> [Supplied material]:
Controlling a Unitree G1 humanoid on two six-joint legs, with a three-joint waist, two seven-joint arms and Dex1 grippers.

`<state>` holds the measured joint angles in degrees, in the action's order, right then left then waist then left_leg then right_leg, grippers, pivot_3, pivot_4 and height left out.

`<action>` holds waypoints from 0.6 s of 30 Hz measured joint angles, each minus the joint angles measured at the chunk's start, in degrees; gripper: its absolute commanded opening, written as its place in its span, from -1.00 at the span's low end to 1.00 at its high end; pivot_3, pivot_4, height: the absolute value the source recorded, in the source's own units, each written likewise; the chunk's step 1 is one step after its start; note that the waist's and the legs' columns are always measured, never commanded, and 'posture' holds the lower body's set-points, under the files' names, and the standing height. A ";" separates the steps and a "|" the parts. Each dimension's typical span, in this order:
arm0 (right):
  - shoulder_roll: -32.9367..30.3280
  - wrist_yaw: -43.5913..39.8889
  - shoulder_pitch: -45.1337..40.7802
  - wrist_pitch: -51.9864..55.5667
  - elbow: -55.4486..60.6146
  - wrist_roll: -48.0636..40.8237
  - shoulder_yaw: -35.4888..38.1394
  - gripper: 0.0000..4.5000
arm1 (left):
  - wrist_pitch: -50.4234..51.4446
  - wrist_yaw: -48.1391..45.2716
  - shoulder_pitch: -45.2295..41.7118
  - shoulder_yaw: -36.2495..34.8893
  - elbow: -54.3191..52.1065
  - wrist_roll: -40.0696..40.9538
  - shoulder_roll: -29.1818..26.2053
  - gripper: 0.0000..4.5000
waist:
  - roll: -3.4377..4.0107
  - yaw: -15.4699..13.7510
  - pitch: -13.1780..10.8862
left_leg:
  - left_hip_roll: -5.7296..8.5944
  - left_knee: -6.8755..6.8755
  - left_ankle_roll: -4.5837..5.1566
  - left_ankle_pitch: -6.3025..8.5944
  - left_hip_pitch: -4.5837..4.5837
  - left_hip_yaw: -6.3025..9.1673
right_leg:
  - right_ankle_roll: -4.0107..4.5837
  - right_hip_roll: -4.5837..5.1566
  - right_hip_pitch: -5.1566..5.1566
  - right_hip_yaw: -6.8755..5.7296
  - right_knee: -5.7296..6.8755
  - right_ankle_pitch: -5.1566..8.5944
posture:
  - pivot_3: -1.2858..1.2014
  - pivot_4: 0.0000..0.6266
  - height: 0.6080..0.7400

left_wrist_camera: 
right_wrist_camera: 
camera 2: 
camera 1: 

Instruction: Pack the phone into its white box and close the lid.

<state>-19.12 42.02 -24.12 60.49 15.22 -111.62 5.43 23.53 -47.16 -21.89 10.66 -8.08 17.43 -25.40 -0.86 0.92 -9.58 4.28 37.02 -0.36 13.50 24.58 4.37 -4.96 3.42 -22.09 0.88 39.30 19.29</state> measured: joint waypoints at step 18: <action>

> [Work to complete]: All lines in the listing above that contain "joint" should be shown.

> [Solution for this problem]:
Controlling a Unitree G1 humanoid on two six-joint legs, with a three-joint waist, two seven-joint arms and Dex1 grippers.
`<state>` holds the measured joint angles in degrees, in the action's order, right then left then waist then left_leg then right_leg, grippers, pivot_3, pivot_4 and height left out.
`<action>` holds waypoints from 0.6 s of 30 Hz measured joint angles, each minus the joint angles measured at the chunk's start, in degrees; gripper: its absolute commanded opening, written as its place in its span, from -1.00 at the span's low end to 1.00 at its high end; pivot_3, pivot_4, height: the absolute value the source recorded, in the source's own units, each written likewise; the chunk's step 1 is one step after its start; note that the waist's and the legs' columns are always measured, never commanded, and 'posture' holds the lower body's set-points, under the files' names, and the standing height. A ";" separates the steps and a "|" the parts. Each dimension's typical span, in this order:
<state>-19.12 42.02 -24.12 60.49 15.22 -111.62 5.43 23.53 -47.16 -21.89 10.66 -8.08 17.43 -25.40 -0.86 0.92 -9.58 4.28 37.02 -0.36 13.50 24.58 4.37 -4.96 3.42 -22.09 0.88 39.30 19.29</state> measured: joint waypoints at step 18: <action>

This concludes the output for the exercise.